— EXERCISE AIM —
Your answer must be the data repeated exactly, with no pictures in it.

— INFORMATION SUPPLIED —

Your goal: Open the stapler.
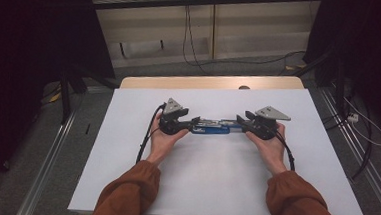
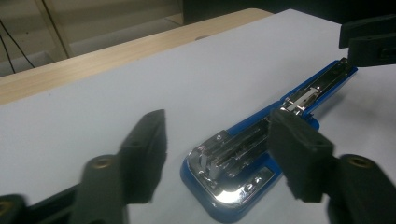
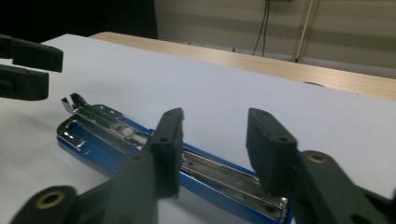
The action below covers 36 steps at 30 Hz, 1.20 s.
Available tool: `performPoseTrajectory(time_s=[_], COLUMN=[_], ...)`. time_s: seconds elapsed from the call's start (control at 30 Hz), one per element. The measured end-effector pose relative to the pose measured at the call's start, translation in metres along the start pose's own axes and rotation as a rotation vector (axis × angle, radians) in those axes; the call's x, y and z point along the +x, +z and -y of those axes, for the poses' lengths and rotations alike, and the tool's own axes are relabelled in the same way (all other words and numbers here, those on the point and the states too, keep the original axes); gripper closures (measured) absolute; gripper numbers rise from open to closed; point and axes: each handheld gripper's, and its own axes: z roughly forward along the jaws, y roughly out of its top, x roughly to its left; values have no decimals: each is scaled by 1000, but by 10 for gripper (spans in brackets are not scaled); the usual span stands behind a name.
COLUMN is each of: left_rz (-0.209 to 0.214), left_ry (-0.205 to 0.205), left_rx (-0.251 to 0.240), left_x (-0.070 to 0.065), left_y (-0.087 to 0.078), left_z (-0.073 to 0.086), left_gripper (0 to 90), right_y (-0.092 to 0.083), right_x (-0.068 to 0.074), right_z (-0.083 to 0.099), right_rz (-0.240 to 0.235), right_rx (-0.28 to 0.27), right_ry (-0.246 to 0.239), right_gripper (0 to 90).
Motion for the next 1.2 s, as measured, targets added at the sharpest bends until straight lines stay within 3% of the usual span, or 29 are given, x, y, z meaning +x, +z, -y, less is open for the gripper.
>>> performPoseTrajectory(time_s=[0.03,0.1,0.2,0.23,0.37,0.4,0.6,0.83,1.0,1.2], left_rz=[-13,-24,-24,-20,-2,1,14,-15,-40,-48], left_ry=[0,-6,-6,-9,-17,-11,-2,-37,-28,-50], left_rx=[17,44,55,50,34,33,38,-36,-11,-14], left_x=[0,-1,0,0,0,-1,-2,5,6,8], left_y=[0,0,-1,-2,-7,-8,-20,-43,-59,-76], left_z=[0,1,1,1,0,1,6,10,19,29], left_gripper=[219,172,117,83,46,46,44,44,46,48], right_y=[0,0,-1,-2,-6,-8,-16,-29,-36,-40], right_x=[0,0,-1,-1,-2,-5,-11,-15,-15,-18], right_z=[-1,-1,-1,-1,-1,-2,-1,-3,-2,1], right_rz=[-10,-16,-16,-12,-8,-1,0,-3,-16,-14], right_rx=[-1,3,11,18,18,12,-1,-19,-16,9], right_ry=[8,12,19,12,3,13,29,-16,-28,-28], right_gripper=[421,390,287,213,164,117,89,75,73,81])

— EXERCISE OUTPUT —
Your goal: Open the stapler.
The action below covers 36 steps at 30 Hz, 1.20 s.
Available tool: `performPoseTrajectory(time_s=[_], COLUMN=[_], ...)`. time_s: seconds elapsed from the call's start (control at 30 Hz), one per element. The measured end-effector pose relative to the pose measured at the call's start, translation in metres along the start pose's own axes and rotation as a rotation vector (axis × angle, radians) in those axes; the call's x, y and z point along the +x, +z and -y of those axes, for the poses' lengths and rotations alike, and the tool's own axes are relabelled in the same way (all other words and numbers here, those on the point and the states too, keep the original axes); gripper closures (measured) absolute; gripper numbers rise from open to closed; point and axes: each handheld gripper's, and its own axes: z roughly forward along the jaws, y roughly out of its top, x roughly to its left; values have no decimals: each is scaled by 1000, but by 10 for gripper (spans in brackets are not scaled); the usual span stands behind a name.
COLUMN is each of: left_rz (-0.209 to 0.214), left_ry (-0.205 to 0.205), left_rx (-0.251 to 0.240), left_x (-0.070 to 0.065), left_y (-0.087 to 0.078), left_z (-0.073 to 0.086), left_gripper (0 to 90), right_y (-0.092 to 0.083), right_x (-0.068 to 0.074), right_z (-0.083 to 0.099), right_rz (-0.240 to 0.235), right_rx (-0.28 to 0.27), right_ry (-0.246 to 0.239), right_gripper (0 to 90).
Motion for the next 1.2 s, as measured, targets added at the sharpest bends until straight lines stay within 3% of the usual span, or 29 are given, x, y, z meaning +x, +z, -y, less is open for the gripper.
>>> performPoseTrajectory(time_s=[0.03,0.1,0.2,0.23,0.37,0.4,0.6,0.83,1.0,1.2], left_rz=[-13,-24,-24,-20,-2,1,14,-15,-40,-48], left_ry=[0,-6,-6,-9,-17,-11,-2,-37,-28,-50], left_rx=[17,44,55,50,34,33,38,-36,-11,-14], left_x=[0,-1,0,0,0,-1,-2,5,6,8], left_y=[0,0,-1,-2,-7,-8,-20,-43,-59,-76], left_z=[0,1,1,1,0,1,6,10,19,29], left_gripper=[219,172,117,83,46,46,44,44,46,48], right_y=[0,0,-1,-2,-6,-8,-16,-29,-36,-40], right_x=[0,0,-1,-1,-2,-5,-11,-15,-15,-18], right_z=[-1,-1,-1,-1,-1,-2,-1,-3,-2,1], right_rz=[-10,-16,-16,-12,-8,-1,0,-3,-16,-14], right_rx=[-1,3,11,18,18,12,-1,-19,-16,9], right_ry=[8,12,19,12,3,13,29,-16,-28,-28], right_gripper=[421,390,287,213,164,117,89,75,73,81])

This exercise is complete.